■ WHAT TO PRODUCE
Whenever a line in the records below holds the string "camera", include it in the count, and state the number alone.

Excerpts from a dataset

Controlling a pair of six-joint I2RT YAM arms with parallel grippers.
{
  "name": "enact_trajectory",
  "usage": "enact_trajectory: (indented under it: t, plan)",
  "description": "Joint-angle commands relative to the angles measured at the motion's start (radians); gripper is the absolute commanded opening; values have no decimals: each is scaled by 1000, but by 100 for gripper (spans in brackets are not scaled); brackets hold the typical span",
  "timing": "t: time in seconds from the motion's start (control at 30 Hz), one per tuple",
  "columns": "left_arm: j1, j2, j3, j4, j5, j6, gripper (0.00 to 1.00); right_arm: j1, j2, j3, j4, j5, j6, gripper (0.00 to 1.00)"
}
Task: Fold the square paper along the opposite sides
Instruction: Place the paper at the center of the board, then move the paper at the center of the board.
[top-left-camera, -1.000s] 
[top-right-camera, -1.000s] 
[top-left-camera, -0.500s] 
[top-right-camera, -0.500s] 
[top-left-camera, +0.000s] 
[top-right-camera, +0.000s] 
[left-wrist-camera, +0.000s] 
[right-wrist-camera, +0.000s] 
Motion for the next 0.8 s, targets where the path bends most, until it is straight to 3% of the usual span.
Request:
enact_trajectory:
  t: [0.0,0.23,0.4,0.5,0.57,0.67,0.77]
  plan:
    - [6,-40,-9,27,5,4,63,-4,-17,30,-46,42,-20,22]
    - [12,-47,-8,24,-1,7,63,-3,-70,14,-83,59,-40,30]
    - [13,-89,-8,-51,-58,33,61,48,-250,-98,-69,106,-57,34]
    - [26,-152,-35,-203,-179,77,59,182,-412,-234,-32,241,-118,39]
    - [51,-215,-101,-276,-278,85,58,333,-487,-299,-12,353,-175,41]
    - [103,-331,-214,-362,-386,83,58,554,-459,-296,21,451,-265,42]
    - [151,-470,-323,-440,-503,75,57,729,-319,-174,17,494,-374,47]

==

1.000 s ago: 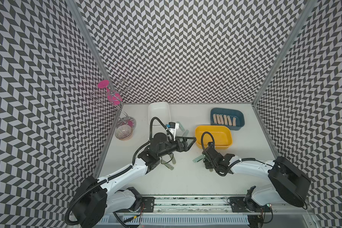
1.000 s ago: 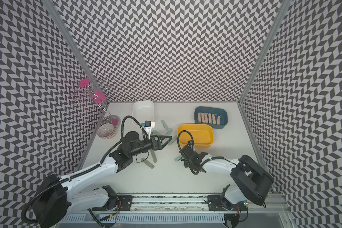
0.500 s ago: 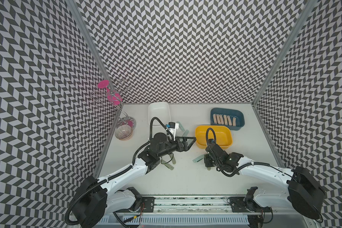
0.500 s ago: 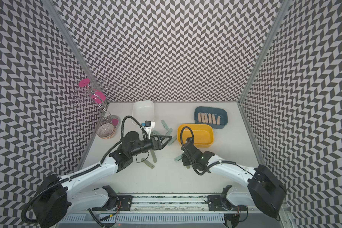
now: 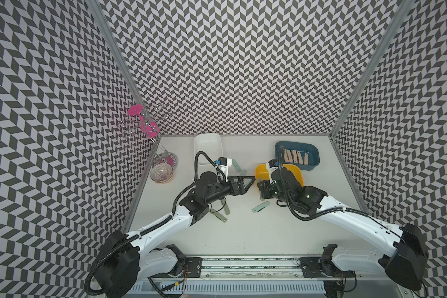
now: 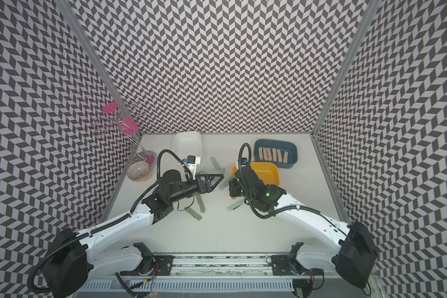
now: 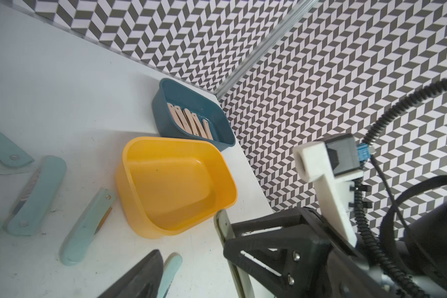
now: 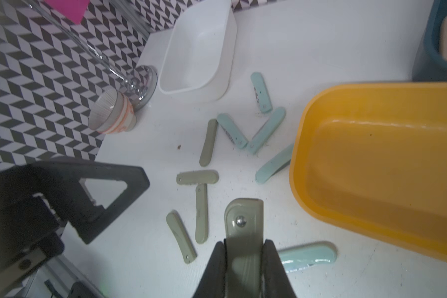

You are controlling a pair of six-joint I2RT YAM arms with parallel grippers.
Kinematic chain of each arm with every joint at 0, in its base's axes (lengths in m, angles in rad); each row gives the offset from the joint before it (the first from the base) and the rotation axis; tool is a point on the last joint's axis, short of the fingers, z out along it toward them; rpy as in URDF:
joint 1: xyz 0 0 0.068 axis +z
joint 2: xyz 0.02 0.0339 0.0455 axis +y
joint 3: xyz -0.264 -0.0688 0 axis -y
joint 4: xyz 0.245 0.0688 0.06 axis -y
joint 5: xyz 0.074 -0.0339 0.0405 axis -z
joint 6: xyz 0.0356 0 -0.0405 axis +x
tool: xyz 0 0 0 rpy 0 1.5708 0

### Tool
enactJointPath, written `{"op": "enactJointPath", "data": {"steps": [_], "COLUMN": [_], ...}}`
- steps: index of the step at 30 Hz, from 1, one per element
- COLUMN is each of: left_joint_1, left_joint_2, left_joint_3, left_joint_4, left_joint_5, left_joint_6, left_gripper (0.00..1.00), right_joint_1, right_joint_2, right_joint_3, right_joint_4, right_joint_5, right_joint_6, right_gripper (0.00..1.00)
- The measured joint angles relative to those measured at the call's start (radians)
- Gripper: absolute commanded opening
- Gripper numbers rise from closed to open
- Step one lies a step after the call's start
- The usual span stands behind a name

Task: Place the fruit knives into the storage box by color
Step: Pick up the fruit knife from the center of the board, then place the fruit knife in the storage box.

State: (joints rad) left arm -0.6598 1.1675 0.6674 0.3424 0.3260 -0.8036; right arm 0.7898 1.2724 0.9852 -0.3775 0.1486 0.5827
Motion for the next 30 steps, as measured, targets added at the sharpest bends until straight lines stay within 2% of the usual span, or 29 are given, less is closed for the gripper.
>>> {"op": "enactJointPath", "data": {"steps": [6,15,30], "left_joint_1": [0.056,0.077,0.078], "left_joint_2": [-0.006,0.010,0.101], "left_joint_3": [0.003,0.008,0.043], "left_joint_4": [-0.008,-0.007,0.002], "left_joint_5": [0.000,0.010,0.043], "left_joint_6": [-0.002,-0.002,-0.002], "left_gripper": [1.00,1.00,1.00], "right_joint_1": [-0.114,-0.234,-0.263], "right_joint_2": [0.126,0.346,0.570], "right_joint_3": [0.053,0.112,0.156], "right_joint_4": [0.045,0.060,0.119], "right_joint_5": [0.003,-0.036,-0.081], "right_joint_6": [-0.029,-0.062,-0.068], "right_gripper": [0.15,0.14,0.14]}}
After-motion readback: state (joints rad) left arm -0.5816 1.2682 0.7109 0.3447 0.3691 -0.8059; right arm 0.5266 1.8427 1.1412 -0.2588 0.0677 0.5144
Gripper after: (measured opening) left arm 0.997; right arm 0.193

■ ANSWER BOX
8